**WORK ITEM:**
Reproduction without pictures: print every entry precisely as written.

**SOURCE DATA:**

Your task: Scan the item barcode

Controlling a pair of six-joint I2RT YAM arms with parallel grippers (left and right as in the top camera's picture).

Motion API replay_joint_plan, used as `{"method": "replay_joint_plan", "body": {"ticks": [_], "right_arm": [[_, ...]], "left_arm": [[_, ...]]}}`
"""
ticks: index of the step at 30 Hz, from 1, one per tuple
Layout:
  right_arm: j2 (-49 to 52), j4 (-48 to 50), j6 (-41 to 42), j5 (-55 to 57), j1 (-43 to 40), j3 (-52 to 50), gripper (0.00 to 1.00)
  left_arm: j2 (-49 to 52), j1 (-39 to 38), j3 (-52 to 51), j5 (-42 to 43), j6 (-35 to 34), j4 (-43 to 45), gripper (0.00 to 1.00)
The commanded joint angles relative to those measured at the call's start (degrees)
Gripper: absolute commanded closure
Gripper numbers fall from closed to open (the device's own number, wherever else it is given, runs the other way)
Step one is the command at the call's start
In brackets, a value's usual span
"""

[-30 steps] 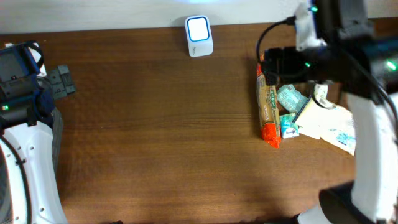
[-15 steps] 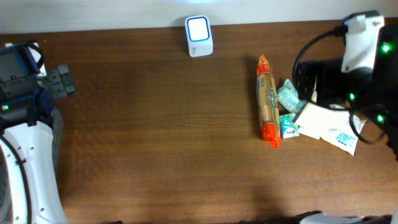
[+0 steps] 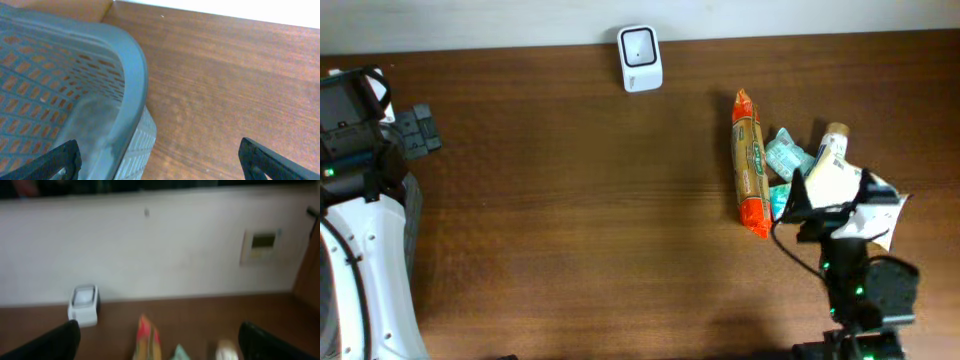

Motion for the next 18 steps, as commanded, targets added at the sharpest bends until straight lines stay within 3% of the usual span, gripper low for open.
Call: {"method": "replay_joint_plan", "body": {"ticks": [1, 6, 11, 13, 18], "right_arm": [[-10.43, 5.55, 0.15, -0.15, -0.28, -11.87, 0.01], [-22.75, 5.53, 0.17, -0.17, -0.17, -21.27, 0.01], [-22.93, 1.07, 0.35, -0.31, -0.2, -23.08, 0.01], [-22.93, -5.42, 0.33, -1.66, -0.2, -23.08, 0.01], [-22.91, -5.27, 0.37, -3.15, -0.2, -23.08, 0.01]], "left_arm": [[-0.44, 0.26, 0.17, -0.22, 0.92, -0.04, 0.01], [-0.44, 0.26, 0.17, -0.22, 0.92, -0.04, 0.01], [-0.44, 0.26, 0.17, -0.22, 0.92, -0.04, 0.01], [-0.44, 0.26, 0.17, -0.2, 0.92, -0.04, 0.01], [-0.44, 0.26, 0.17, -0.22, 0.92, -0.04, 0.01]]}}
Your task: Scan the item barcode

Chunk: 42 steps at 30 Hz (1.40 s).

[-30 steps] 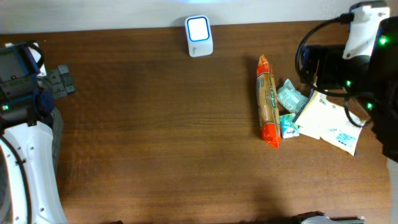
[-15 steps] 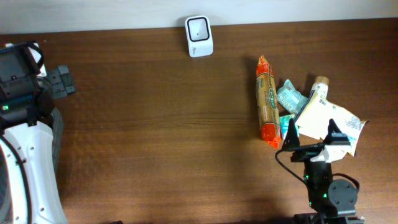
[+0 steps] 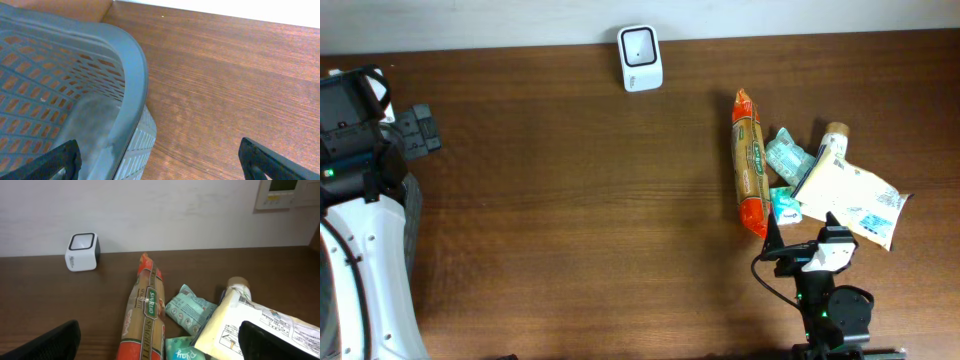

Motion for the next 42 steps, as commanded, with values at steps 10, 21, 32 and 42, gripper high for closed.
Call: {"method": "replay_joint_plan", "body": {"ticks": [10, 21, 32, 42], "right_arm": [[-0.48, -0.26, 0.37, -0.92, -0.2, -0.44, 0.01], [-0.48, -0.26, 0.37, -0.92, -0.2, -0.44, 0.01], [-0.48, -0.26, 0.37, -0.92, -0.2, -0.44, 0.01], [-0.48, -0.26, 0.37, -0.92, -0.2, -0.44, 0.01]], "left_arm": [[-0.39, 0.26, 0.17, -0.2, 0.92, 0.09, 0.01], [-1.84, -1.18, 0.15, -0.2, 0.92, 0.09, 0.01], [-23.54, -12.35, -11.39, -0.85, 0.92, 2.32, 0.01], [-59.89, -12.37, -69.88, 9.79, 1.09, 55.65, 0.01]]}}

**TASK OUTPUT:**
Your task: Scan the item barcode

Controlling a pair of six-joint I2RT YAM arms with parallel grippers (left and right as in the top camera's picture).

Motion API replay_joint_plan, used as `{"method": "replay_joint_plan", "body": {"ticks": [_], "right_arm": [[_, ...]], "left_arm": [[_, ...]]}}`
"""
ticks: index of the step at 30 Hz, from 1, one per tuple
Layout:
  right_arm: j2 (-49 to 52), j4 (-48 to 50), j6 (-41 to 42), j5 (-55 to 57), j1 (-43 to 40), j3 (-52 to 50), gripper (0.00 to 1.00)
  left_arm: j2 (-49 to 52), j1 (-39 to 38), j3 (-52 to 51), j5 (-42 to 43), j6 (-35 to 34), j4 (-43 to 45), gripper (0.00 to 1.00)
The commanded joint angles relative to those measured at the call's start (degrees)
Gripper: absolute commanded closure
Gripper numbers fall from closed to open (the device's own number, wherever else it is given, runs the other way)
Step one is the command at the call's start
In brackets, a value's usual span
"""

[-30 steps] 
[-15 steps] 
[+0 steps] 

Motion for the next 18 steps, as commanded, targets added at the sharpest bends until straight lines stay within 3% of the usual span, gripper low for open.
Call: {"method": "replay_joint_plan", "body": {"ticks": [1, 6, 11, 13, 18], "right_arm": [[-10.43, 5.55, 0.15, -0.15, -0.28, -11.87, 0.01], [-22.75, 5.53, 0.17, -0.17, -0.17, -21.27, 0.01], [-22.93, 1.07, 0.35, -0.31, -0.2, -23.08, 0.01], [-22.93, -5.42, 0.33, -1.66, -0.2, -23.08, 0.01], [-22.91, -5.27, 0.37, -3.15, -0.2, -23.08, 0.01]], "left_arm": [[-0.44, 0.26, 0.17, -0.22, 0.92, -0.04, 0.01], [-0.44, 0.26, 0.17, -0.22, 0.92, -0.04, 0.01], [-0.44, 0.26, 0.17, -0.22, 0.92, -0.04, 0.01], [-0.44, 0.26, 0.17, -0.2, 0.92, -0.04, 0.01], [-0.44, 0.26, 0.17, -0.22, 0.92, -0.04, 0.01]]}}
Your task: Scan the item barcode

Chunk: 42 steps at 30 Hz (1.40 s).

[-30 steps] 
[-15 steps] 
[+0 steps] 

Motion for the next 42 steps, as commanded, with values at steps 10, 21, 32 and 42, gripper high for closed.
Call: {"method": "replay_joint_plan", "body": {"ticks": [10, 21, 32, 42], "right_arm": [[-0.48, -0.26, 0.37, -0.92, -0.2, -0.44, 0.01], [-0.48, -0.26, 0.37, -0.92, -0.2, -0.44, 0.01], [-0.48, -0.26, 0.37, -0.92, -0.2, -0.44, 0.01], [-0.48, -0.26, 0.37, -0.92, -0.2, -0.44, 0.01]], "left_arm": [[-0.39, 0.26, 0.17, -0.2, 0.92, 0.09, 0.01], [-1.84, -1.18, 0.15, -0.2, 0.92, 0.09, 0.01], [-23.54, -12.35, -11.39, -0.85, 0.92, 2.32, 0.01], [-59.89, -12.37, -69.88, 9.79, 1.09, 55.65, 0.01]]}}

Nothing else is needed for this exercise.